SH Foulkes (originally Siegmund Heinrich Fuchs ; born September 3, 1898 in Karlsruhe , † July 8, 1976 in London ) was a German-British psychiatrist and psychoanalyst who had to emigrate to Great Britain in 1933 because of his Jewish origins. In 1938 he took British citizenship and the English-sounding name Foulkes.

Life

Foulkes studied medicine at the universities of Heidelberg, Munich and Frankfurt am Main. He completed a psychiatric training with Otto Pötzl in Vienna and a neurological training with Kurt Goldstein , whose assistant he was for two years. In this way he got to know gestalt psychology , which would prove to be very important for his later group therapy approaches.
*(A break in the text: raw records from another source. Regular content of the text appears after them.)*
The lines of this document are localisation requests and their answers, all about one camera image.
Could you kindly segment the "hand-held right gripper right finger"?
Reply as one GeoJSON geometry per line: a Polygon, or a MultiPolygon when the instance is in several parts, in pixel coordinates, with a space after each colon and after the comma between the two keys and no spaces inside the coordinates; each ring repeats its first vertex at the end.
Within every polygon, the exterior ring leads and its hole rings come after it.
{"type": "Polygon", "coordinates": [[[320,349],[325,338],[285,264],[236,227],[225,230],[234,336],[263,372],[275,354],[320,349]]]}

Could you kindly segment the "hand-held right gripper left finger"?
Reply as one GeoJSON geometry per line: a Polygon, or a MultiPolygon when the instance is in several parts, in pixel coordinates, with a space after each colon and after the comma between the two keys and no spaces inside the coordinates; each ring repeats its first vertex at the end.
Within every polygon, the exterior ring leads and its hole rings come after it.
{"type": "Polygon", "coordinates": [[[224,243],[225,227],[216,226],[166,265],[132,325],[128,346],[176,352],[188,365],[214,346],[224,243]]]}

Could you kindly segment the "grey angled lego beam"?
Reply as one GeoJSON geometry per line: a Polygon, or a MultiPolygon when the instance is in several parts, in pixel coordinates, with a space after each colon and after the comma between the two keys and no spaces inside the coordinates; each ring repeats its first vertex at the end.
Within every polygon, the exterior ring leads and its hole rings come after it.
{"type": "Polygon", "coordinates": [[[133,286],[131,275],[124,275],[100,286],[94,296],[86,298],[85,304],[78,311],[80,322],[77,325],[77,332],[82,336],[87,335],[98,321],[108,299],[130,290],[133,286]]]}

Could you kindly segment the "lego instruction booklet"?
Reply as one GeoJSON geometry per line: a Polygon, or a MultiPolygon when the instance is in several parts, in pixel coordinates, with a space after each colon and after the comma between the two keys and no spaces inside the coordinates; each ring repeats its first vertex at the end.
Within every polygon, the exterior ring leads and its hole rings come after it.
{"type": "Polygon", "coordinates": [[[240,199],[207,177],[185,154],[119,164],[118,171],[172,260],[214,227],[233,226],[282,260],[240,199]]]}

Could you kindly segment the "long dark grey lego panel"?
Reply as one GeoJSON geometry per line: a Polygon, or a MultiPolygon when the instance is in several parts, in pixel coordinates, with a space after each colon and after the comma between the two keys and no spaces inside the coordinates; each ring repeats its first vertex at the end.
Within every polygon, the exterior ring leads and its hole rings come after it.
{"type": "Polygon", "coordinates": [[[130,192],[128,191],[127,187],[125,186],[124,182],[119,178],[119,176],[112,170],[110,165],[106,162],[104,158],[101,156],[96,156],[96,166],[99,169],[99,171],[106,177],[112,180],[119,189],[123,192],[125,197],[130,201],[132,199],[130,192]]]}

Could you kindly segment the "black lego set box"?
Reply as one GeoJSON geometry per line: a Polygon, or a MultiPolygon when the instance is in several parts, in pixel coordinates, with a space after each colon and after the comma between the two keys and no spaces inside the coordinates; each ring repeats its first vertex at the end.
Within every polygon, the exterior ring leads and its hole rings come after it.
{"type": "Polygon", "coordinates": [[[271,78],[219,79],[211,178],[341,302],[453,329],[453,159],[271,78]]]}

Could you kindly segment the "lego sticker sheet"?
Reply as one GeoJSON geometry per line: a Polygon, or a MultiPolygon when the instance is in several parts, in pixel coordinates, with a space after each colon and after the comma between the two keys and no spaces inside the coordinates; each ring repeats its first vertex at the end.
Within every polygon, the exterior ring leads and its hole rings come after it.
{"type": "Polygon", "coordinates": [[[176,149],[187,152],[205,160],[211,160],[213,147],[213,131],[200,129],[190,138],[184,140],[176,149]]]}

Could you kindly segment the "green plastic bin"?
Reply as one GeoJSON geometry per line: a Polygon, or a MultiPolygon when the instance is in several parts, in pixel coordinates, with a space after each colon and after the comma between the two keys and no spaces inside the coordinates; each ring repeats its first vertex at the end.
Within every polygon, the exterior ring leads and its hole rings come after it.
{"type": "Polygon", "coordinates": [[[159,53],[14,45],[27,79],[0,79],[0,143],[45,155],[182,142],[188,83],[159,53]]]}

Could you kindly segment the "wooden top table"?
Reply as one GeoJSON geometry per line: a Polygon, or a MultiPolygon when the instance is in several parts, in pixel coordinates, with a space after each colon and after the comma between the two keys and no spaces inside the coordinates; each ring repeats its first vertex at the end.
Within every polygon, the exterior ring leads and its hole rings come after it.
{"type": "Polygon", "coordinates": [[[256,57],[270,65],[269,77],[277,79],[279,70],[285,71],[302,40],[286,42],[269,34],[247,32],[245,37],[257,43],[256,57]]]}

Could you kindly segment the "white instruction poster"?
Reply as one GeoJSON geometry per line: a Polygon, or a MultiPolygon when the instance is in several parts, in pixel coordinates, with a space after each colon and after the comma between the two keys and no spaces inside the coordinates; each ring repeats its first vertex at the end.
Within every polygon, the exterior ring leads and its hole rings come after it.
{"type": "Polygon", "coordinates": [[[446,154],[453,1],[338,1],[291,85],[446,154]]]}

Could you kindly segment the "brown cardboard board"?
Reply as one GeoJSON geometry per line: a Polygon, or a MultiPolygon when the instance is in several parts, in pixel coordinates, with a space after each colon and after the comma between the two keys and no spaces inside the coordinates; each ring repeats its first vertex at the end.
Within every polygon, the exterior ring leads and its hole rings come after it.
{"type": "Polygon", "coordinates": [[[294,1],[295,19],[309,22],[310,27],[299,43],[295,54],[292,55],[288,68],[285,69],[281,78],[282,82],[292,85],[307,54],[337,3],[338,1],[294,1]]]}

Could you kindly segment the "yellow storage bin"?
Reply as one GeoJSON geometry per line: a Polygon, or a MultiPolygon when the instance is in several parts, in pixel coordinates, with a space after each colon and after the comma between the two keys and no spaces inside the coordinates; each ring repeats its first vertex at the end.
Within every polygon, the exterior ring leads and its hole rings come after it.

Through his interest in psychological problems he came into contact with the works of Sigmund Freud and finally moved to Vienna, where he underwent a training analysis with Helene Deutsch . His control analyst was Hermann Nunberg . In Vienna he also took part in the technical seminar led by Wilhelm Reich as part of his psychoanalytic training . In 1930 he joined the psychoanalytic institute in Frankfurt am Main. He later became head of the outpatient clinic of the Frankfurt Psychoanalytical Institute , which was housed in the same building as the later famous Institute for Social Research . Here he came into contact with Max Horkheimer , Theodor W. Adorno , Erich Fromm and Herbert Marcuse . He was also close friends with the sociologist Norbert Elias . The collaboration with him also had a great influence on the therapeutic concepts he developed later. From him he took over, among other things, the basic idea of ​​the primary sociality of the individual, his existential group-relatedness and embedding in a transpersonal, cultural matrix. For a short time he was head of the outpatient clinic of the psychoanalytic institute in Frankfurt. In 1933 he emigrated to London via Geneva and Paris at the invitation of Ernest Jones and settled in Exeter as a psychoanalyst. In 1938 he adopted British citizenship and the name Foulkes . In the fall of 1940 he was drafted into the military. In the same autumn he had the idea of ​​gathering his patients in the waiting room and letting them associate freely. He then knew that he had found something new. "Today was a historic moment in psychiatry, but nobody knows about it".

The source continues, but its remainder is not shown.